=== PROBLEM DETAILS ===
Could the listing below be reproduced exactly, minus its pictures?

=== SOURCE MATERIAL ===
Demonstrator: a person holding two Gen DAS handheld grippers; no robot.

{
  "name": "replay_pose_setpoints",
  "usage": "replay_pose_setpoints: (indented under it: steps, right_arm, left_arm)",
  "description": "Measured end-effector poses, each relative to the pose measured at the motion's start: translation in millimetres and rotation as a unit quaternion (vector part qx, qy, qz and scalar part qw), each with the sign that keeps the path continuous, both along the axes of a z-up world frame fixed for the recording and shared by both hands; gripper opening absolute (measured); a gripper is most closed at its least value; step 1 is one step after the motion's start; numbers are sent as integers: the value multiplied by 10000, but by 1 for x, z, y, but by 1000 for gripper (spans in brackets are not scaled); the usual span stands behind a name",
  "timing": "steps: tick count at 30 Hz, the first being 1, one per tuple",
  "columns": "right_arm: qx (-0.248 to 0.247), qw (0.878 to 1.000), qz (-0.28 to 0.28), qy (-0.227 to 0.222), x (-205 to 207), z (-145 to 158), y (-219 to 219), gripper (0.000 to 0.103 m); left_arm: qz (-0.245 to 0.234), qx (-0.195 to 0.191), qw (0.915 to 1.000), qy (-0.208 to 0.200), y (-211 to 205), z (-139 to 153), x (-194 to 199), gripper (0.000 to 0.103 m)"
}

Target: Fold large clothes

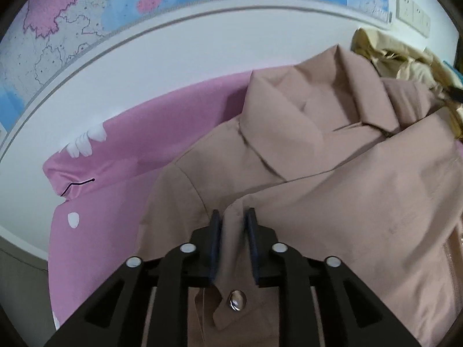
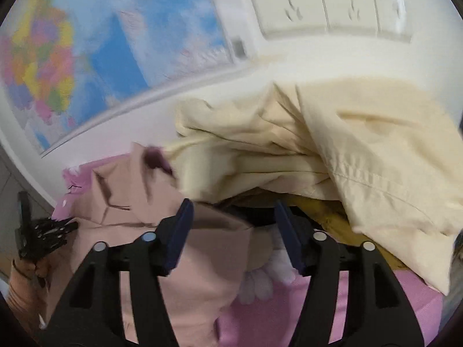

=== EXERCISE RESULT ===
Demonstrator: a person holding two Gen DAS handheld grippers; no robot.

{
  "name": "replay_pose_setpoints",
  "usage": "replay_pose_setpoints: (indented under it: steps, right_arm, left_arm)",
  "description": "Measured end-effector poses, each relative to the pose measured at the motion's start: translation in millimetres and rotation as a unit quaternion (vector part qx, qy, qz and scalar part qw), each with the sign that keeps the path continuous, both along the axes of a z-up world frame fixed for the recording and shared by both hands; gripper opening absolute (measured); a gripper is most closed at its least value; step 1 is one step after the motion's start; numbers are sent as integers: the value multiplied by 10000, but by 1 for x, z, y, but by 1000 for gripper (spans in brackets are not scaled); the usual span stands behind a name",
  "timing": "steps: tick count at 30 Hz, the first being 1, one per tuple",
  "columns": "right_arm: qx (-0.248 to 0.247), qw (0.878 to 1.000), qz (-0.28 to 0.28), qy (-0.227 to 0.222), x (-205 to 207), z (-145 to 158), y (-219 to 219), gripper (0.000 to 0.103 m); left_arm: qz (-0.245 to 0.234), qx (-0.195 to 0.191), qw (0.915 to 1.000), qy (-0.208 to 0.200), y (-211 to 205), z (-139 to 153), x (-194 to 199), gripper (0.000 to 0.103 m)"
}

Target: Fold large clothes

No additional output is required.